Last week a friend and Dean at Southeast Missouri State University, Morris Jenkins, posted a thread on Facebook inviting people to post and discuss black musicians and to discuss the types of music: blues, jazz, funk, punk, soul, R&B and to write about what makes each musical form unique, and to post artists that make the form stand out. That thread caught me on fire because I recognized how many black musicians and artists inspire me every day. For the month of February I’m going to do a daily post on a black artist or musician and to write about how I experience the artist’s work. As a white artist and musician it’s important to take a moment and to recognize those influences.
In 1995, while I was studying dance at The University of Iowa, Bobby McFerrin released an album “Paper Music.” Conducting the St. Paul Chamber Orchestra, McFerrin brought together the European tradition of transcribed music, paper music, with the vocal improvisatory traditions of the African diaspora. The discourse about diversity in the 90’s was very active, and I was very excited about these interzones, where people brought together traditions and created new mashups, and hopefully new cultural forms. The discourse was very open and active, and in the university environment there was real excitement about diversity.
Listen to some of Paper Music on Youtube here:
Bobby McFerrin first became known for his vocal range and beatboxing in the 80’s with things like his variation on the Beatle’s “Blackbird.”

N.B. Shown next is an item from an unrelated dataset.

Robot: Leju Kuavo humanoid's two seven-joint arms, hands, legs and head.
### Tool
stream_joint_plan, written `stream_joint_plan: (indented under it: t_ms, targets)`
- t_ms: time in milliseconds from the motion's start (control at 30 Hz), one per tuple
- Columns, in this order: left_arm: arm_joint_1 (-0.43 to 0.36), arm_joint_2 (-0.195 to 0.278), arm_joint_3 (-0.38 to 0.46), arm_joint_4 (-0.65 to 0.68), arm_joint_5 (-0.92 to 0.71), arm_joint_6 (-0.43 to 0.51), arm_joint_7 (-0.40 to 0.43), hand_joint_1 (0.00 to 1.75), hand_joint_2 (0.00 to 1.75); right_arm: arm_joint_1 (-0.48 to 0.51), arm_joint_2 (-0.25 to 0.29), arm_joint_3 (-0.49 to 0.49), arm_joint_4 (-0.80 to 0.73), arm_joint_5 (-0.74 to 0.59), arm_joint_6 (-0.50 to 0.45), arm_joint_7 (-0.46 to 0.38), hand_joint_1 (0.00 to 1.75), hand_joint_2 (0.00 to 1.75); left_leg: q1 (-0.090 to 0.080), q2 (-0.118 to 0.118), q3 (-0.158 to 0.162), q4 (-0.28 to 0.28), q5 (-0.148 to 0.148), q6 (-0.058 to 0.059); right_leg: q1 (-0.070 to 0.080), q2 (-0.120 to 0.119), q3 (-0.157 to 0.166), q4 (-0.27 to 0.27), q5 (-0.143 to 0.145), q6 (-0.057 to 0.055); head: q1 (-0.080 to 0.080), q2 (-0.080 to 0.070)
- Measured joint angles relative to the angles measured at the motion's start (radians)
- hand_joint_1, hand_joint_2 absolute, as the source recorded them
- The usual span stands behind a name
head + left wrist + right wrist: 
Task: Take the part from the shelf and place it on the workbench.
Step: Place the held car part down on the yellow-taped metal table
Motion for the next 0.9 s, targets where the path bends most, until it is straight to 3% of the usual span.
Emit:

In 1986 he had a big radio hit with “Don’t Worry be Happy.”
and since then he has been a 10 time Grammy winner, collaborating with some of the biggest names in music, including cellist Yo-Yo Ma.
For me, Bobby McFerrin stood for freedom and creativity, blending the old with the new, and bringing together what is popular and mainstream with things that are surprising and new. I was lucky to see him in New York City in Central Park when he directed the orchestra and performed music from the Paper Music album. Most likely that was in the summer of 2006 or 2007, though I don’t have exact dates on it.
I see McFerrin’s popular music influence today in songs like Pharrell Williams’ Happy.